**Assignment:** State the number of lines in the following data that include the word "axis", with no other text.

**Information provided:**
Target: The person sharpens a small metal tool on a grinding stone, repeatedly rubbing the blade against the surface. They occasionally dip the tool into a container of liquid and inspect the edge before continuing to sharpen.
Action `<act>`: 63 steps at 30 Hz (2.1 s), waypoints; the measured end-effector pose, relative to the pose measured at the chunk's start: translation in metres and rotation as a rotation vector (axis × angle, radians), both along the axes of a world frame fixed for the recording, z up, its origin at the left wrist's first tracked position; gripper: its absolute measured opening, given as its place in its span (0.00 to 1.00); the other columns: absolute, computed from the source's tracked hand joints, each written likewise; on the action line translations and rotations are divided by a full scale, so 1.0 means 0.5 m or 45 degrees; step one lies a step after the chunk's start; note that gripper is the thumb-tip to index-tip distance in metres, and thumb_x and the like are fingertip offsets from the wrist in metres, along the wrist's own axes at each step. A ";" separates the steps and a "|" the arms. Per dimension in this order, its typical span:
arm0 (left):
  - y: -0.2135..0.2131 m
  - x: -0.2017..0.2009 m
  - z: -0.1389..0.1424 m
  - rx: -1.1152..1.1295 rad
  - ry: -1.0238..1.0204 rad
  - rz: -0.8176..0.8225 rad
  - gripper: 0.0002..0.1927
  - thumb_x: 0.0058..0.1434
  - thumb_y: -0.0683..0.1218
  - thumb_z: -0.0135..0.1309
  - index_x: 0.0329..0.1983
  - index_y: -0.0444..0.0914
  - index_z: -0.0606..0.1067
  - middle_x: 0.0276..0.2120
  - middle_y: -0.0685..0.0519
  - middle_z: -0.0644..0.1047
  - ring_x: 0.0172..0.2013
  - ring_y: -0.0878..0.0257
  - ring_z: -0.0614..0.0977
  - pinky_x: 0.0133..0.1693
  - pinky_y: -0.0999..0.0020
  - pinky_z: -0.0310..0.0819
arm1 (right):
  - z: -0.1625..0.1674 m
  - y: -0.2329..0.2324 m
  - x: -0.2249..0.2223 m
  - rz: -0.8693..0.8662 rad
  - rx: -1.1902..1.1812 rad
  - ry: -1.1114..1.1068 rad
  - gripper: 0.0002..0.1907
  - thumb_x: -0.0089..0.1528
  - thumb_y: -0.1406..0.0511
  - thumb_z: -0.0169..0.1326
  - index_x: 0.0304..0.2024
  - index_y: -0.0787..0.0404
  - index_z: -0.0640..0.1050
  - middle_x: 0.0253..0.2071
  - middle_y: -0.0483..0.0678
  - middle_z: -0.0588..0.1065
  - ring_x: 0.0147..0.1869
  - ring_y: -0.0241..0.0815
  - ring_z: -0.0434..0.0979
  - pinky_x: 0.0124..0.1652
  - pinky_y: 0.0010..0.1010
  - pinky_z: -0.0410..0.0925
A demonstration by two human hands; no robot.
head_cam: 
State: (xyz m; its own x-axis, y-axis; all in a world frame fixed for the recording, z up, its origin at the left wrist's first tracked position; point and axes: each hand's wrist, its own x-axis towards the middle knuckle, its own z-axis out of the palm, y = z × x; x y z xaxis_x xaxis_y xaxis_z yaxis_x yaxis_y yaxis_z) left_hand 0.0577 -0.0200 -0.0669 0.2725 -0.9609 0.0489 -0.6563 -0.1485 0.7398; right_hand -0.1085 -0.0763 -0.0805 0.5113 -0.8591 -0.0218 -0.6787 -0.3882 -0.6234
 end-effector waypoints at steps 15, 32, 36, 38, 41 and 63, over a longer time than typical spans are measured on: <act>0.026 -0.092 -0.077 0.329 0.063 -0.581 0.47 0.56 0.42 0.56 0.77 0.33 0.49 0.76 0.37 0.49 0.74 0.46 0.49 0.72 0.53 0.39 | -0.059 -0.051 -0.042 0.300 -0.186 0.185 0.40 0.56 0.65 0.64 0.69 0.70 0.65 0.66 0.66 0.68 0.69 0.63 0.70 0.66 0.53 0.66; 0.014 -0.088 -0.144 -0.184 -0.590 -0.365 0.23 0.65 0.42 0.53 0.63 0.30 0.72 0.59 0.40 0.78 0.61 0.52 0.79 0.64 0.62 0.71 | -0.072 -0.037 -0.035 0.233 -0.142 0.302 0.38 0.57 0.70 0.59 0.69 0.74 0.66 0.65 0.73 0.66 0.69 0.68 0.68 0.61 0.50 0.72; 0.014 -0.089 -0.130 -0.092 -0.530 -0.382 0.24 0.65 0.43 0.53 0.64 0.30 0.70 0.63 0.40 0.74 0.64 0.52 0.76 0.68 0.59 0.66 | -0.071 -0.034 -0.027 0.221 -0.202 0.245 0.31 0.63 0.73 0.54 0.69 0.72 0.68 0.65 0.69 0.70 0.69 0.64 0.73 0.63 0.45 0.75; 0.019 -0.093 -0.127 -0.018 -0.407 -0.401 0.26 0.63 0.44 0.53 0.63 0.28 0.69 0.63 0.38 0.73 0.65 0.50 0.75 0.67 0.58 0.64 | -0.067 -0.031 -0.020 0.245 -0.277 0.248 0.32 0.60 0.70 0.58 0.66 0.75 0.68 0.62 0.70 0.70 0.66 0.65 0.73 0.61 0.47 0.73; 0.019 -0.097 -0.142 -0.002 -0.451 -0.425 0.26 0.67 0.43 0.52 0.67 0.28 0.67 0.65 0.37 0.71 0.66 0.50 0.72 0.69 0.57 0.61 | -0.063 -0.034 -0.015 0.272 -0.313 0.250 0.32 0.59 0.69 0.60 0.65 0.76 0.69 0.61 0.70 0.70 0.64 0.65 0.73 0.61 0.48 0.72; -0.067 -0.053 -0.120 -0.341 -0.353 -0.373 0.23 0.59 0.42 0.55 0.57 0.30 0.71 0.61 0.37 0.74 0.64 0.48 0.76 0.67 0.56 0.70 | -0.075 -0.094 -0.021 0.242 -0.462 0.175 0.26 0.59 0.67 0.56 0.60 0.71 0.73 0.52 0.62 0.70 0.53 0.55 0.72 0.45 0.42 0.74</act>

**Solved problem:** 2